### What you are asked to do
Look through the records that follow. Copy every line containing the word "things".

Given data below:

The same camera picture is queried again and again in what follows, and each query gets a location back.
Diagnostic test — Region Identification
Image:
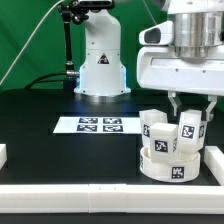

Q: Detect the white left side block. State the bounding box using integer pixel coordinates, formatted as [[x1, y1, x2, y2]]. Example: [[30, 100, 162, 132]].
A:
[[0, 144, 7, 170]]

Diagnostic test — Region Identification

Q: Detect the white marker sheet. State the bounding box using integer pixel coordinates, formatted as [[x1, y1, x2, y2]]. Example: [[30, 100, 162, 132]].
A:
[[54, 117, 141, 134]]

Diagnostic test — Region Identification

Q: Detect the black camera stand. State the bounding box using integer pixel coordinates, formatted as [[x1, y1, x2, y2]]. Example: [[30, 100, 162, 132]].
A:
[[58, 0, 115, 90]]

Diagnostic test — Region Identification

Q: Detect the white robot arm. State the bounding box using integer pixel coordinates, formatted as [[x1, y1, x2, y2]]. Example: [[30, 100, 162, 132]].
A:
[[77, 0, 224, 120]]

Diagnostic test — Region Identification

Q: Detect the white front rail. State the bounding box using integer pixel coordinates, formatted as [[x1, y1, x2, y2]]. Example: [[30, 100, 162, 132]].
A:
[[0, 184, 224, 214]]

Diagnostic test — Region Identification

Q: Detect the black cable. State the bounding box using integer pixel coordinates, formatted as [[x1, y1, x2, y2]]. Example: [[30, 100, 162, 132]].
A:
[[23, 71, 81, 90]]

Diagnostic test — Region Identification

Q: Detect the white cable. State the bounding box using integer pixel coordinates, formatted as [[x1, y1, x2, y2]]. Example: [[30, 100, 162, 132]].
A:
[[0, 0, 66, 86]]

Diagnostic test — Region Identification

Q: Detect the white round stool seat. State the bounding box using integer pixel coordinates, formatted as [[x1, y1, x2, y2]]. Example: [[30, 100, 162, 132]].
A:
[[140, 147, 201, 183]]

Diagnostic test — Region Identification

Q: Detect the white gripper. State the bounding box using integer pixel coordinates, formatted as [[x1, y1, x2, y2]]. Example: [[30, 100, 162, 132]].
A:
[[137, 46, 224, 122]]

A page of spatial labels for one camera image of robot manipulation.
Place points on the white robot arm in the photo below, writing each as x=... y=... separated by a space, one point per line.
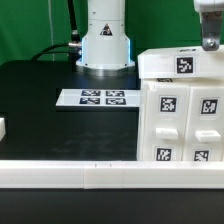
x=106 y=48

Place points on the white cabinet top block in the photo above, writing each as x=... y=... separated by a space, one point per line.
x=181 y=62

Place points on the white cabinet body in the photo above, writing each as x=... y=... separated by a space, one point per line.
x=205 y=82

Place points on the white front fence rail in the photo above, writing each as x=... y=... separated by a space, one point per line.
x=111 y=174

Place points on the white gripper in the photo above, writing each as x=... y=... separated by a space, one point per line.
x=211 y=22

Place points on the white left fence stub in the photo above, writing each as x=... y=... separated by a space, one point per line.
x=2 y=128

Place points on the white marker base plate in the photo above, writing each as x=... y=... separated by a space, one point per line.
x=99 y=98

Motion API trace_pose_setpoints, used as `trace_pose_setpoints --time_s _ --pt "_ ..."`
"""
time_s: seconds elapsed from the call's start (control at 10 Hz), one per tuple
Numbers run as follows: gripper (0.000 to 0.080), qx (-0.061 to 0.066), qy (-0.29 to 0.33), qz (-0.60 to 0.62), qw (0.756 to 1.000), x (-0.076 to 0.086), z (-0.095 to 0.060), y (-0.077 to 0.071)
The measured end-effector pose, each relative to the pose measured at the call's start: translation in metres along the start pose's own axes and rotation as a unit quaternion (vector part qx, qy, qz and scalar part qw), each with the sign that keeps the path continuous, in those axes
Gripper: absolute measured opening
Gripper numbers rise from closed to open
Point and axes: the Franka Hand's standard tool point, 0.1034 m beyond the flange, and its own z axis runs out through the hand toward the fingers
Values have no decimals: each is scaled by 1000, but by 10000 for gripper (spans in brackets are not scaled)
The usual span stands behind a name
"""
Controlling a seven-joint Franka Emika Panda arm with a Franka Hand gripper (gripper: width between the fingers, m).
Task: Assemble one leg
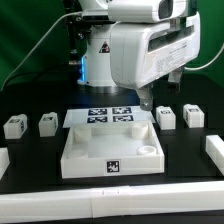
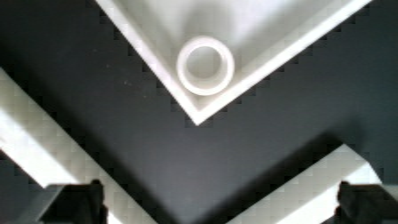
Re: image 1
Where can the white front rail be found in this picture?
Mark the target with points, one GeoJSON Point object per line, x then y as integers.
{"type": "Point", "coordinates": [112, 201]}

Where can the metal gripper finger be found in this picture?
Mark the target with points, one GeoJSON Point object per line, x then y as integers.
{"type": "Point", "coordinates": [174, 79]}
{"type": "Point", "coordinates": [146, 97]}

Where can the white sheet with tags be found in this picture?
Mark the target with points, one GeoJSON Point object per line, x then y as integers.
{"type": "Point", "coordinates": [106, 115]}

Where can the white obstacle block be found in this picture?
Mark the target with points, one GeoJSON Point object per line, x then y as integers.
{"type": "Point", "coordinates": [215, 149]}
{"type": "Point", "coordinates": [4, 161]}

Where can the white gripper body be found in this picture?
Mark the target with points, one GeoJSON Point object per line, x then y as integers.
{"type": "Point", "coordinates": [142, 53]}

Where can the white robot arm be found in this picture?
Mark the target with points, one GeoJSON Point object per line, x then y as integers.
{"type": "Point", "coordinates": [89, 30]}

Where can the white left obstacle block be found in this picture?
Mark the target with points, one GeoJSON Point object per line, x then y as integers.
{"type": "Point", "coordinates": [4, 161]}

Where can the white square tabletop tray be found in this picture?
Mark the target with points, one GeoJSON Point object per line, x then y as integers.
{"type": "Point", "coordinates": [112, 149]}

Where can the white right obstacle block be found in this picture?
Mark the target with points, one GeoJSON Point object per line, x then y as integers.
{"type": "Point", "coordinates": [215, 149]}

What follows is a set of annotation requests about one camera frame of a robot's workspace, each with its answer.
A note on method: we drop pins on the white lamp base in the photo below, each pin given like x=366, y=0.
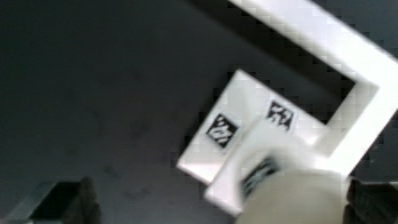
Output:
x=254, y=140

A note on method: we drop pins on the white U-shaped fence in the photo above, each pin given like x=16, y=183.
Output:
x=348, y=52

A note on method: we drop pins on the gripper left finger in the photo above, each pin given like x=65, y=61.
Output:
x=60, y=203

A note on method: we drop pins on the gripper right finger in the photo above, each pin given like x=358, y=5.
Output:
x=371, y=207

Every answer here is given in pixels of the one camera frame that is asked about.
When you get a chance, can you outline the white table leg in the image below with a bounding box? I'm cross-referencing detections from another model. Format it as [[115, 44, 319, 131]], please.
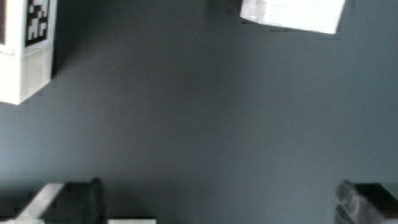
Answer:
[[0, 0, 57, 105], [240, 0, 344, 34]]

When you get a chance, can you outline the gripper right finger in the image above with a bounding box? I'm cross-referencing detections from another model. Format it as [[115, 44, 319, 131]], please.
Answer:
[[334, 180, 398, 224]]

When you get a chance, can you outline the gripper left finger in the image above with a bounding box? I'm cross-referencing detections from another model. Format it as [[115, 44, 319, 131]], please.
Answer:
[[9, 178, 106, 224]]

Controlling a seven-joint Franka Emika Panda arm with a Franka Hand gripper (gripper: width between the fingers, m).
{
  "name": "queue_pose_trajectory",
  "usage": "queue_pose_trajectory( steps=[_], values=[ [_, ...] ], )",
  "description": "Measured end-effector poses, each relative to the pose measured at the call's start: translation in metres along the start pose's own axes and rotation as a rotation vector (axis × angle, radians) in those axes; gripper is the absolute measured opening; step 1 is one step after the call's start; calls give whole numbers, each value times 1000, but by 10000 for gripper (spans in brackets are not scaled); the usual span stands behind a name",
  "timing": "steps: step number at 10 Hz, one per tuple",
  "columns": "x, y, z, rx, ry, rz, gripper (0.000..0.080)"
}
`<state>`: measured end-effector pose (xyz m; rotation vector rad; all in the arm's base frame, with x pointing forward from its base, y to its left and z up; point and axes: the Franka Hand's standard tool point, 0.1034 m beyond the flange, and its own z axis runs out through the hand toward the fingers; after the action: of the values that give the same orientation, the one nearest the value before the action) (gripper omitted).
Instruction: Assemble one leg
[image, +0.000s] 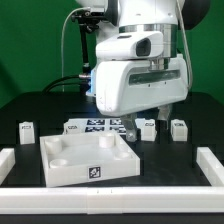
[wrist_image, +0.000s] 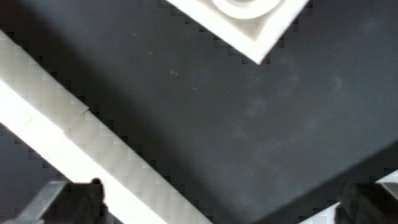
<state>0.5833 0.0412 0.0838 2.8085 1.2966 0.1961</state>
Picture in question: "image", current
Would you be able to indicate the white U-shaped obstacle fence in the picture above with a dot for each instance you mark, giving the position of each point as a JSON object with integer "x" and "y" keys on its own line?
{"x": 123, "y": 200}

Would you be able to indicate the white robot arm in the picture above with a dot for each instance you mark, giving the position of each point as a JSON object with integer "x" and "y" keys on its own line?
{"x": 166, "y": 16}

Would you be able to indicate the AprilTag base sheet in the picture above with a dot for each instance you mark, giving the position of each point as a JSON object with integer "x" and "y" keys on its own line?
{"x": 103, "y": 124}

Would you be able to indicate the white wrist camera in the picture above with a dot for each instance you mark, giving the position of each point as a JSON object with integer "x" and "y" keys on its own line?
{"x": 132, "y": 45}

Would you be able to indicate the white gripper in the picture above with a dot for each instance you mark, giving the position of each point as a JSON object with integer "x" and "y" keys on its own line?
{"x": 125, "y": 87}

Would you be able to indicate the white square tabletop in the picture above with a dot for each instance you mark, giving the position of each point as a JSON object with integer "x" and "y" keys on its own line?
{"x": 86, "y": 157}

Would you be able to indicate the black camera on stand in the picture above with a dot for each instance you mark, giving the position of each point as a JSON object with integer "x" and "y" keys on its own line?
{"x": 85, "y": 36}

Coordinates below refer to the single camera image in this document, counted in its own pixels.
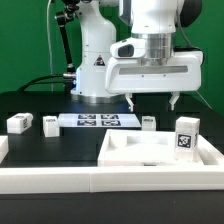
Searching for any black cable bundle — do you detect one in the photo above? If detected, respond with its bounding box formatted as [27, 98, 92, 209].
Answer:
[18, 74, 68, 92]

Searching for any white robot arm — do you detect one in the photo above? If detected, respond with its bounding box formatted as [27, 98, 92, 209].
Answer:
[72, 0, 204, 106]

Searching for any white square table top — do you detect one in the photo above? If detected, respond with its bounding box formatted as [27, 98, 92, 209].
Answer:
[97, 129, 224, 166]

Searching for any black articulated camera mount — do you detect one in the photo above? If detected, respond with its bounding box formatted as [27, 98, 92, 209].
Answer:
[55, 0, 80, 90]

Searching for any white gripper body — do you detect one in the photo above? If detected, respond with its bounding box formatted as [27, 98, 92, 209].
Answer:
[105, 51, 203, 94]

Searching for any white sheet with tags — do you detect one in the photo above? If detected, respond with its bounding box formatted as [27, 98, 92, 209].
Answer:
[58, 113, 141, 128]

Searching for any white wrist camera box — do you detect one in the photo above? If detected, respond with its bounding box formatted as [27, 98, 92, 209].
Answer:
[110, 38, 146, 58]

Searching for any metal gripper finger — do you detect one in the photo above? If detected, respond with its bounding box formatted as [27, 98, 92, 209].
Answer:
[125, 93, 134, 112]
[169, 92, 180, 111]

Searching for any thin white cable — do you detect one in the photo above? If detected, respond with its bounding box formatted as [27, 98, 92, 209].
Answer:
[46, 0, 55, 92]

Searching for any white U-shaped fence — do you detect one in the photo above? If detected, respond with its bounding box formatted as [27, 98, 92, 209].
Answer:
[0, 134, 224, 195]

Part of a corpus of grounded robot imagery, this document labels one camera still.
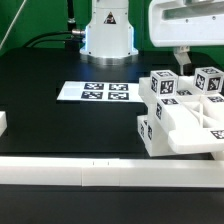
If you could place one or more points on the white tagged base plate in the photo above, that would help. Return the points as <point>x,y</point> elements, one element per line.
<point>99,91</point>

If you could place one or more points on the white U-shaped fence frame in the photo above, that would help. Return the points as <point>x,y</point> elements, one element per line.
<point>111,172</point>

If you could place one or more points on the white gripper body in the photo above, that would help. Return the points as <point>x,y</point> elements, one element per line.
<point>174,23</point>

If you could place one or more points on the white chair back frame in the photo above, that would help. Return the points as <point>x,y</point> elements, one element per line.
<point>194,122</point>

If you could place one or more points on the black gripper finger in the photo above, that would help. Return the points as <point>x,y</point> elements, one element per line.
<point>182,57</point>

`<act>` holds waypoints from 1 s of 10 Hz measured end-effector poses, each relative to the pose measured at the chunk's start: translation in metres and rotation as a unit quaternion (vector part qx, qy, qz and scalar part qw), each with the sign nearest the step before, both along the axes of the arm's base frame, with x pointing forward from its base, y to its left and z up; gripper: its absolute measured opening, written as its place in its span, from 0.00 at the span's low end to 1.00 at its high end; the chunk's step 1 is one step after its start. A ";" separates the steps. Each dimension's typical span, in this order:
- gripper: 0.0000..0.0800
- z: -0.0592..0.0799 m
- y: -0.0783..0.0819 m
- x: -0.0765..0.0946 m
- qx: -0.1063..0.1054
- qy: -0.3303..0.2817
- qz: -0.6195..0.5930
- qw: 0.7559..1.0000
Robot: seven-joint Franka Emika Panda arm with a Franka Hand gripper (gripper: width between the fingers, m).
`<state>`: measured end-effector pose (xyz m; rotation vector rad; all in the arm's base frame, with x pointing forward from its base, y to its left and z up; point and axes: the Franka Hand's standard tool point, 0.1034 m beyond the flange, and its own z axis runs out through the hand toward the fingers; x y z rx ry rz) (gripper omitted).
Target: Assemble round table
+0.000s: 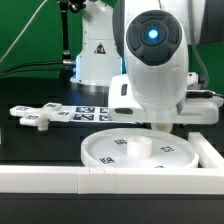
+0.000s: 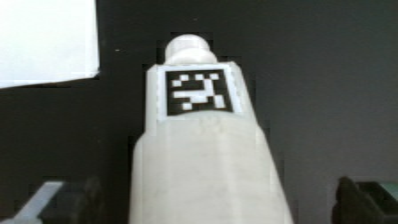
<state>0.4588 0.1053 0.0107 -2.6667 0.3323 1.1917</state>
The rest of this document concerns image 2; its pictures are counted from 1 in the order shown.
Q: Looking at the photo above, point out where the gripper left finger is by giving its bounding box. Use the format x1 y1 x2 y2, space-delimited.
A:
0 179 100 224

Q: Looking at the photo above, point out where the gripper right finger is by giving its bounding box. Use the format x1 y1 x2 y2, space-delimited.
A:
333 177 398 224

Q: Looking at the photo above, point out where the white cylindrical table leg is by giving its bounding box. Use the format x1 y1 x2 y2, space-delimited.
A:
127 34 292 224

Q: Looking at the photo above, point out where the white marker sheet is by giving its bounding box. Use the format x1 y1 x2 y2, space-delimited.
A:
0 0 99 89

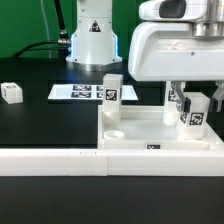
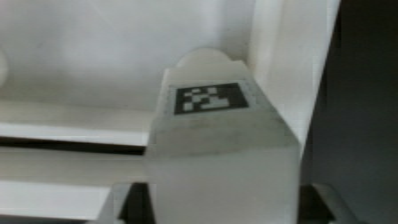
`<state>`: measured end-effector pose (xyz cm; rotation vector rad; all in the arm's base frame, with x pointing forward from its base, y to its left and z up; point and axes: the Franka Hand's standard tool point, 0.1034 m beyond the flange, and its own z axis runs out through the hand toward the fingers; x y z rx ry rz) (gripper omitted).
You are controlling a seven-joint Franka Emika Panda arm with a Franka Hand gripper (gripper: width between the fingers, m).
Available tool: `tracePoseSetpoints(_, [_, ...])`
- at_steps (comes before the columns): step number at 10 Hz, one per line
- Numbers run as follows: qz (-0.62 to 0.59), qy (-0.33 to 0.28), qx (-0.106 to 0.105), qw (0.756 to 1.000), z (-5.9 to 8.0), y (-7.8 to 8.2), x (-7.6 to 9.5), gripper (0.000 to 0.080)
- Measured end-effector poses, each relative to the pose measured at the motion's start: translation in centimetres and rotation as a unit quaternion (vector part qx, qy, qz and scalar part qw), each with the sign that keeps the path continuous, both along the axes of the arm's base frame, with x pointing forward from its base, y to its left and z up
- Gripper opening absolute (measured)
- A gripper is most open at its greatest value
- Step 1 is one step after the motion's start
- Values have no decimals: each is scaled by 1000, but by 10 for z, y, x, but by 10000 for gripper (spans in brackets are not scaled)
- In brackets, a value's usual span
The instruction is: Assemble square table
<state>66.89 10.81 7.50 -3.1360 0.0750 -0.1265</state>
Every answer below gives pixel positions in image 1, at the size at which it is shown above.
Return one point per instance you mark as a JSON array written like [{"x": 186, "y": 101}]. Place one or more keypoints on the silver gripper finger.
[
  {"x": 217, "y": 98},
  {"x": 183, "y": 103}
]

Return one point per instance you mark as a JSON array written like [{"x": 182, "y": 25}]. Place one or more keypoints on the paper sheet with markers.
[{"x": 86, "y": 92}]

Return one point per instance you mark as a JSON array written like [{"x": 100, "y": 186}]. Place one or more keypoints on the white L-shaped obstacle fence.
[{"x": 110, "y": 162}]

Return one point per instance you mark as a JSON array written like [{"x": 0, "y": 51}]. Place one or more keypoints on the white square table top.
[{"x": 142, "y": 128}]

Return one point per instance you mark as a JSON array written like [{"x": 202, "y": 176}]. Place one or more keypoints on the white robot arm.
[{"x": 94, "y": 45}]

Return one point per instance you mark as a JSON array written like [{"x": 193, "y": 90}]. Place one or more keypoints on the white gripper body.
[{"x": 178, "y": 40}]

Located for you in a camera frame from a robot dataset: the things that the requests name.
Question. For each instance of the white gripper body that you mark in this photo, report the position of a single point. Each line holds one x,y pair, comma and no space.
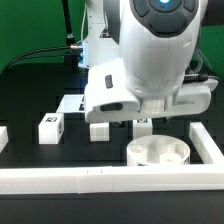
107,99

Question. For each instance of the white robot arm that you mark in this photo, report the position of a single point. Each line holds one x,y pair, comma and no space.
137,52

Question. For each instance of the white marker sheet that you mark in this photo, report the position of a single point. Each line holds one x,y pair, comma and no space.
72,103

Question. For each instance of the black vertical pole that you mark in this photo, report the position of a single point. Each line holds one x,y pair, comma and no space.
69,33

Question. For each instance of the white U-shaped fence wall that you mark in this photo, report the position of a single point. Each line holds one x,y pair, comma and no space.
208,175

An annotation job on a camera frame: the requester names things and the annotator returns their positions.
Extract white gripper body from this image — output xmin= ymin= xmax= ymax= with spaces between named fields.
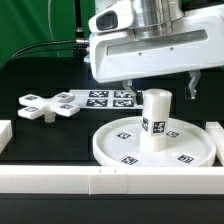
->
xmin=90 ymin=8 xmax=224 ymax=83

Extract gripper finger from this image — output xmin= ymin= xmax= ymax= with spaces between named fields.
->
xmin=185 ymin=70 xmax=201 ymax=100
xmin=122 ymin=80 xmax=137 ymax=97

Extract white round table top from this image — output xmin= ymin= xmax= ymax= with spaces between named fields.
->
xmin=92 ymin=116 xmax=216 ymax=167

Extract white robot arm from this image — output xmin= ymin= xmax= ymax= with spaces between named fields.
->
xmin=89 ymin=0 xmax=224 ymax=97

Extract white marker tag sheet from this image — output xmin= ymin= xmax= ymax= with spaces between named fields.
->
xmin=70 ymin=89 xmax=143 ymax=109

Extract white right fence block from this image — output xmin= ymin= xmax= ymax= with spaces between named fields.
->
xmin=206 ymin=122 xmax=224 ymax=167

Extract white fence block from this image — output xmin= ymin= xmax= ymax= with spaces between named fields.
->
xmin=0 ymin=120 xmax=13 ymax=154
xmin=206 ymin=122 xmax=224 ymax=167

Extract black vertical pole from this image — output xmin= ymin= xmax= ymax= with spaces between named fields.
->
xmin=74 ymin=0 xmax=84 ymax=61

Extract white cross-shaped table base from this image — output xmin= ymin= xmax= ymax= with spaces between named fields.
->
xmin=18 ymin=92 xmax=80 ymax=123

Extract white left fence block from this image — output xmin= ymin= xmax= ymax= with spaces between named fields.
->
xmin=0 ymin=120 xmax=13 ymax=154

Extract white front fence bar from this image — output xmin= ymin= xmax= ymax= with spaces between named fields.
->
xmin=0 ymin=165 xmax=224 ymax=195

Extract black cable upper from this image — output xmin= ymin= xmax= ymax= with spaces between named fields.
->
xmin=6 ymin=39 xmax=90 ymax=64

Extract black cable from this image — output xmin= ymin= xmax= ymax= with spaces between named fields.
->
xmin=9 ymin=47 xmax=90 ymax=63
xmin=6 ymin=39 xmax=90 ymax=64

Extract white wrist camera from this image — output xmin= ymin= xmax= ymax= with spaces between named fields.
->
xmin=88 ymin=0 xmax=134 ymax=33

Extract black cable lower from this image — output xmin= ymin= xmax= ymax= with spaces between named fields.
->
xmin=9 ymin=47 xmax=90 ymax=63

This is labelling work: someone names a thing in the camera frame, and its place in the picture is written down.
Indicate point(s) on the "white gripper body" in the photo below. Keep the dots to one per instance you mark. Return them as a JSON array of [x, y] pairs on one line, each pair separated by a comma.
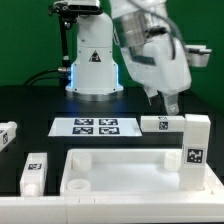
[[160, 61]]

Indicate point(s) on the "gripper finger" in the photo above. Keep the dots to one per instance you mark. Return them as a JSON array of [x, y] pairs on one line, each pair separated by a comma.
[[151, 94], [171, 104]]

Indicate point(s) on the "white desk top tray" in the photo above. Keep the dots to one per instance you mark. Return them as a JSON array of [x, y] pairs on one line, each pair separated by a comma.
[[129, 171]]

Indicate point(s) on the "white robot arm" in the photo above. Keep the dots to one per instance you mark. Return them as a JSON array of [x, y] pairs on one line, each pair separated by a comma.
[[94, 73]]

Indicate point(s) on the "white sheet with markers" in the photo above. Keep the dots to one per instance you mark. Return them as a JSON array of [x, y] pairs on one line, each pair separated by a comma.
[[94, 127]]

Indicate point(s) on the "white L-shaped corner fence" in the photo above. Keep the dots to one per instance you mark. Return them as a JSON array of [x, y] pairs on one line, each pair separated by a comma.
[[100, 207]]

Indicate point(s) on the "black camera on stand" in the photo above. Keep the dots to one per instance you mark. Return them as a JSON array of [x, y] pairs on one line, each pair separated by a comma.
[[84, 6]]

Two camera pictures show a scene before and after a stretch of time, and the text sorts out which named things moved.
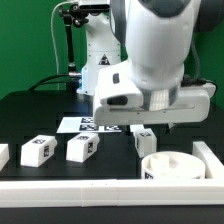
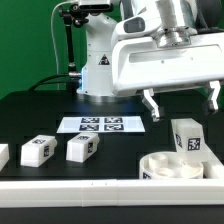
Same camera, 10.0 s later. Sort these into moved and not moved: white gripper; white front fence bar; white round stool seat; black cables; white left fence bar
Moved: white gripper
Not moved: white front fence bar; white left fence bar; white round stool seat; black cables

End of Given data.

### Exercise output
Located for you in a camera frame from a robot dataset: the things that the requests name.
An annotation job on a camera frame: the requester names things and the annotator returns their positions.
Two camera pictures show a scene before and after a stretch of time, and the text sorts out which named things moved.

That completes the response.